123 259 932 Pty Ltd v Cessnock City Council (No 2)

Case

[2023] NSWCA 89

09 May 2023

No judgment structure available for this case.

Court of Appeal


Supreme Court


New South Wales

Medium Neutral Citation: 123 259 932 Pty Ltd v Cessnock City Council (No 2) [2023] NSWCA 89
Hearing dates: 8 May 2023 (on the papers)
Date of orders: 9 May 2023
Decision date: 09 May 2023
Before: Kirk JA at [1]
Decision:

(1) The Court notes the undertaking of the respondent Council to prosecute its application for special leave to appeal and any appeal in the High Court with due diligence.

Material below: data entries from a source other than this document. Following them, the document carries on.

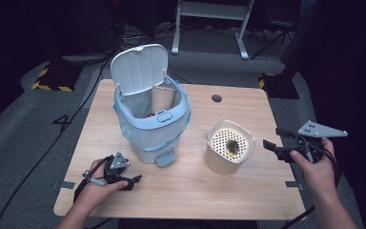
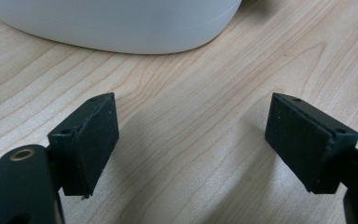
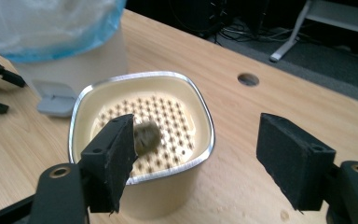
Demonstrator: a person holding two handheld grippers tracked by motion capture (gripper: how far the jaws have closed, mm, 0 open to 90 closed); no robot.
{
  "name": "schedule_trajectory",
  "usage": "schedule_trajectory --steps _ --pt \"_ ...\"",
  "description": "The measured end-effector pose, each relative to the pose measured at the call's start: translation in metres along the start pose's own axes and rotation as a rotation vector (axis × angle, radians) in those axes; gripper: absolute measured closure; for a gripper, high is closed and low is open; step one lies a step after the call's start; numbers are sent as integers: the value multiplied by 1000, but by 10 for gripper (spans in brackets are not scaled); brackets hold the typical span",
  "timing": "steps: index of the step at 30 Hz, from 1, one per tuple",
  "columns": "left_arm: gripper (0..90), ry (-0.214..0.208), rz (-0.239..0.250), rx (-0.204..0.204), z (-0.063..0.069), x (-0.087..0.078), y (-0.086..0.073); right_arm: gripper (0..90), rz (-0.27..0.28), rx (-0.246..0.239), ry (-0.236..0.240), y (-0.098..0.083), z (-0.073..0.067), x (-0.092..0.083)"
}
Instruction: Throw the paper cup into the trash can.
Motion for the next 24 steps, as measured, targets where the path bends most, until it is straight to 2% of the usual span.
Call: schedule_trajectory --steps 5,7,9,11,17,21,24 --pt "175 23 -19 8 1 0 2 267 -18 57 -27 -44 6 2" --pt "166 25 -5 23 1 1 1 266 -34 78 -37 -62 8 7" --pt "158 21 -5 -5 0 1 1 266 -55 91 -51 -78 10 13" --pt "157 22 -5 -10 1 1 0 260 -79 102 -56 -93 10 20" --pt "154 20 -5 -9 0 1 1 253 -167 86 -82 -135 4 44" --pt "181 43 3 -39 0 2 2 242 -224 58 -92 -150 0 57" --pt "194 51 9 -42 0 3 3 230 -235 56 -96 -157 -1 61"
Point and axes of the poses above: each handheld gripper's, and its own axes: x roughly forward along the jaws, y roughly out of its top, z roughly to its right, the point moved 6 cm from there along x, roughly forward along the jaws, and after that the axes turned 2 degrees about -y, right-handed, at the moved point
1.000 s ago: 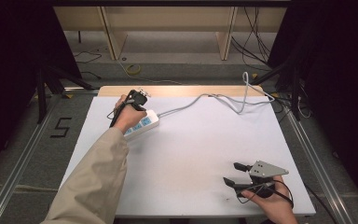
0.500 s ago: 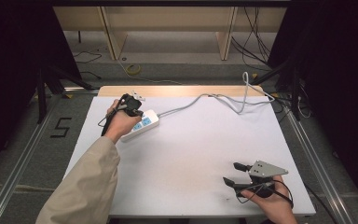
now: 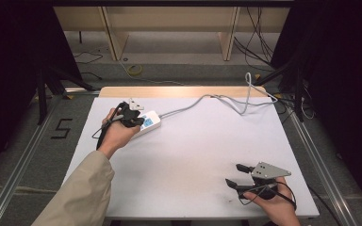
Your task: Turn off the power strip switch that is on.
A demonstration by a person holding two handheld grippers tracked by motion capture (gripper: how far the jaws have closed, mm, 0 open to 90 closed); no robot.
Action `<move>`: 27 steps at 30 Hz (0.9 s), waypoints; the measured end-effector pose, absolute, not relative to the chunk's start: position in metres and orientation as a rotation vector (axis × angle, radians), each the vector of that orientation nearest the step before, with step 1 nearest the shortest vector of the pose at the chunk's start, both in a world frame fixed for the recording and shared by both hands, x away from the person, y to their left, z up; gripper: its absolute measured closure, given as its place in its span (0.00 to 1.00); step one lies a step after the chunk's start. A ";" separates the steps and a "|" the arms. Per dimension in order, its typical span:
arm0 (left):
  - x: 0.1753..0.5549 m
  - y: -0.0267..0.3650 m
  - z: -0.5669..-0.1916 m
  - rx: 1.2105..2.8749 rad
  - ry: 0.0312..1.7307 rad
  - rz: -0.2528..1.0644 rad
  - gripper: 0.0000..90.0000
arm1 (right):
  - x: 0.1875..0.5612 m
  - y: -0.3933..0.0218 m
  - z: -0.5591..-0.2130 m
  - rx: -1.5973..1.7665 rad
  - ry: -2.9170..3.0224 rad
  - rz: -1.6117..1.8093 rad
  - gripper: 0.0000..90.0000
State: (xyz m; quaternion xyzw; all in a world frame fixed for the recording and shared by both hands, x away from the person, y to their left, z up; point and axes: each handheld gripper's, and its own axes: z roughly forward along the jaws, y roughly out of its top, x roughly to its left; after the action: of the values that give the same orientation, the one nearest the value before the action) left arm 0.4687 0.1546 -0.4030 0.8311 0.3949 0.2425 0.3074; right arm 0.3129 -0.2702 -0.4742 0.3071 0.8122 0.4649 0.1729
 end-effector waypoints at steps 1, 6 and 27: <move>0.467 0.155 -0.403 2.201 1.040 0.640 1.00 | 0.313 -0.270 -0.474 0.873 2.305 1.319 0.36; 0.454 0.154 -0.407 2.174 1.033 0.632 0.99 | 0.313 -0.270 -0.474 0.877 2.300 1.322 0.36; 0.412 0.156 -0.417 2.143 0.952 0.608 0.94 | 0.313 -0.272 -0.474 0.886 2.293 1.323 0.36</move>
State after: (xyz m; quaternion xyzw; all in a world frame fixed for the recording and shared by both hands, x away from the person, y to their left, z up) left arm 0.4123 0.1563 -0.4172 0.8281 0.3678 0.2348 0.3518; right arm 0.3130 -0.2719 -0.4743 0.3126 0.8089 0.4666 0.1739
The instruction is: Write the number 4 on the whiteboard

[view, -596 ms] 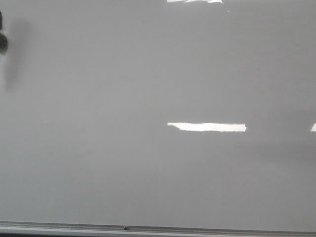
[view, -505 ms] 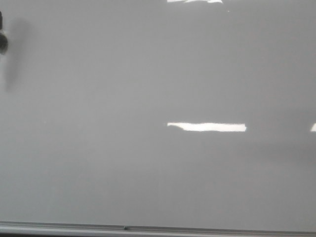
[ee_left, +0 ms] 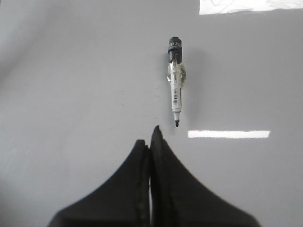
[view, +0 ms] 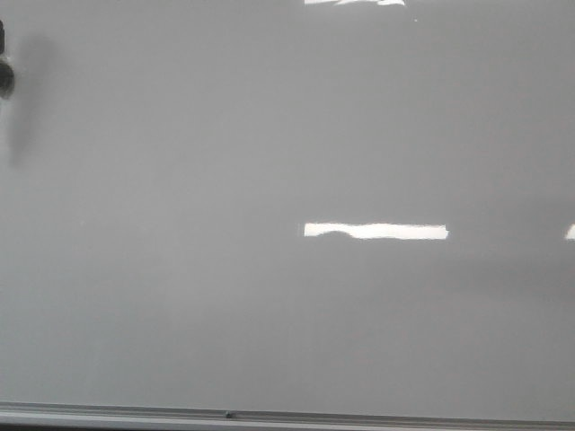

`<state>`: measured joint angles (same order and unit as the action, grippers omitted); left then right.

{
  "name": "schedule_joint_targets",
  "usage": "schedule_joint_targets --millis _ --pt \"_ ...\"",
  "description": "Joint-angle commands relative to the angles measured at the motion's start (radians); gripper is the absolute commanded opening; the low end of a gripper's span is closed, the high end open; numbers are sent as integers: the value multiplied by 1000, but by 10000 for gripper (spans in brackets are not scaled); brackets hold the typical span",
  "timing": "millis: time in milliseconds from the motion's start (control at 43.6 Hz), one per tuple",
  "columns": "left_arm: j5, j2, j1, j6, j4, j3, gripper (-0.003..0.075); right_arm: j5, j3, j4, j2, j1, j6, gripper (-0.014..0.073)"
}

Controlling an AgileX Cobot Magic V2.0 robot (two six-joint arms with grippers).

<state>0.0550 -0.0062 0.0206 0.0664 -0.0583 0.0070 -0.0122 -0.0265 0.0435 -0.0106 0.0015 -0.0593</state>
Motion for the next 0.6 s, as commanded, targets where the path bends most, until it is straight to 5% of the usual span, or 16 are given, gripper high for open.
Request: schedule_joint_targets --millis 0,573 --pt "-82 -14 2 2 -6 5 -20 79 14 -12 -19 -6 1 -69" --pt "-113 -14 2 2 -6 -15 -20 73 15 -12 -19 -4 1 -69"
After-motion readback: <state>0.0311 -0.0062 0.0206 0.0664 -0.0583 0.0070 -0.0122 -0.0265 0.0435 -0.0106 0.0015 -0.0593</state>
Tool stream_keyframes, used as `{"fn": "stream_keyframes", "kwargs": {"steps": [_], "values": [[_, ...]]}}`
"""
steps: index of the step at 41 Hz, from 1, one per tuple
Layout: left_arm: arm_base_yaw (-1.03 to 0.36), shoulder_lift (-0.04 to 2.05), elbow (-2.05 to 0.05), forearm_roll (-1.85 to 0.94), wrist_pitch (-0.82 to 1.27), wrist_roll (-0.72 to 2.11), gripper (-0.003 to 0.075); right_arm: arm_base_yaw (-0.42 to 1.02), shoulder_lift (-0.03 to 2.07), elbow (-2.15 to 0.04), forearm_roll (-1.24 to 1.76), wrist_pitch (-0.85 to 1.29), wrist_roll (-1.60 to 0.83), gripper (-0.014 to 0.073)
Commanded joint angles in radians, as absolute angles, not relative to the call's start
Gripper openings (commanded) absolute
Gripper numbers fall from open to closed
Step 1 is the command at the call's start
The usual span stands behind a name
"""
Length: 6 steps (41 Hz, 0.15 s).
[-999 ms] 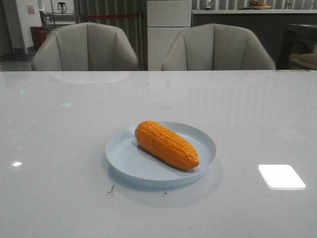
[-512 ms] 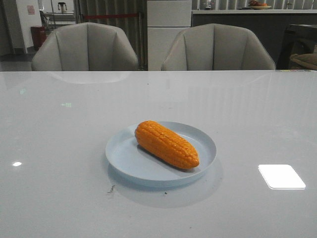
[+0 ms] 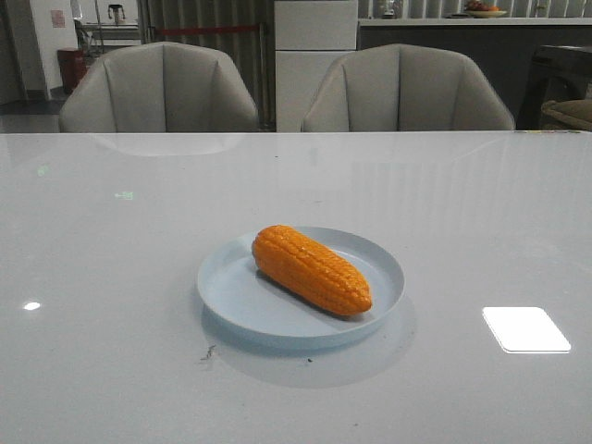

(2) Subject to any order of the High Court of Australia, execution of orders 2, 3 and 4 made by this Court on 16 March 2023 is stayed until determination of the respondent’s application for special leave to appeal to the High Court from those orders and, if special leave is granted, until determination of the appeal to that Court.

(3) Order 2 ceases to have effect if the respondent has not, within 28 days of these orders being made, paid the sum of $6,154,459.40 either into Court or, if so agreed between the parties, into a controlled monies account under the joint control of the solicitors for the two parties (with the Registrar to be notified if the latter has occurred).

(4) The appellant company is to pay the costs of the application for a stay.

(5) Liberty to apply.

Catchwords:

CIVIL PROCEDURE — Court of Appeal — Stay of proceedings — Stay pending application for special leave to appeal to High Court — Nature of test — Requirement of “exceptional circumstances” — Applicant need not show likely to obtain special leave — Sufficiently significant prospects established to warrant a stay in all the circumstances — Stay granted

Cases Cited:

123 259 932 Pty Ltd v Cessnock City Council [2023] NSWCA 21

Alexander v Cambridge Credit Corporation Ltd (1985) 2 NSWLR 685

Ampolex Ltd v Perpetual Trustee Co (Canberra) Ltd (1996) 70 ALJR 603; [1996] HCA 15

Apache Northwest Pty Ltd v Western Power Corporation (1998) 72 ALJR 1136

Australian Broadcasting Corporation v O'Neill (2006) (2006) 227 CLR 57; [2006] HCA 46

Bryant v Commonwealth Bank of Australia (1996) 70 ALJR 306; [1996] HCA 3

Gerah Imports Pty Ltd v Duke Group Ltd (1994) 68 ALJR 196; [1994] HCA 3

Haydon v Chivell (1999) 73 ALJR 1311; [1999] HCA 39

Jennings Construction Ltd v Burgundy Royale Investments Pty Ltd (No 1) (1986) 161 CLR 681; [1986] HCA 84

Mercanti v Mercanti (2017) 91 ALJR 258; [2017] HCA 1

N v G (1998) 72 ALJR 1329

Obeid v R (2016) 90 ALJR 447; [2016] HCA 9

Patrick Stevedores Operations No 2 Pty Ltd v Maritime Union of Australia (1998) 72 ALJR 869; [1998] HCA 32

Pelechowski v Registrar, Court of Appeal (1998) 72 ALJR 711

Rinehart v Welker (2012) 83 NSWLR 347; [2012] NSWCA 1

United Mexican States v Cabal (2001) 209 CLR 165; [2001] HCA 60

Zoeller v Federal Republic of Germany (1989) 64 ALJR 137; [1989] HCA 67

Texts Cited:

Justice Phillip Priest, “Special Leave to Appeal to the High Court in Criminal Cases: A Change of Approach?” (2018) 92 ALJ 957

Category:Procedural rulings
Parties:

123 259 932 Pty Ltd (Appellant; respondent on the motion)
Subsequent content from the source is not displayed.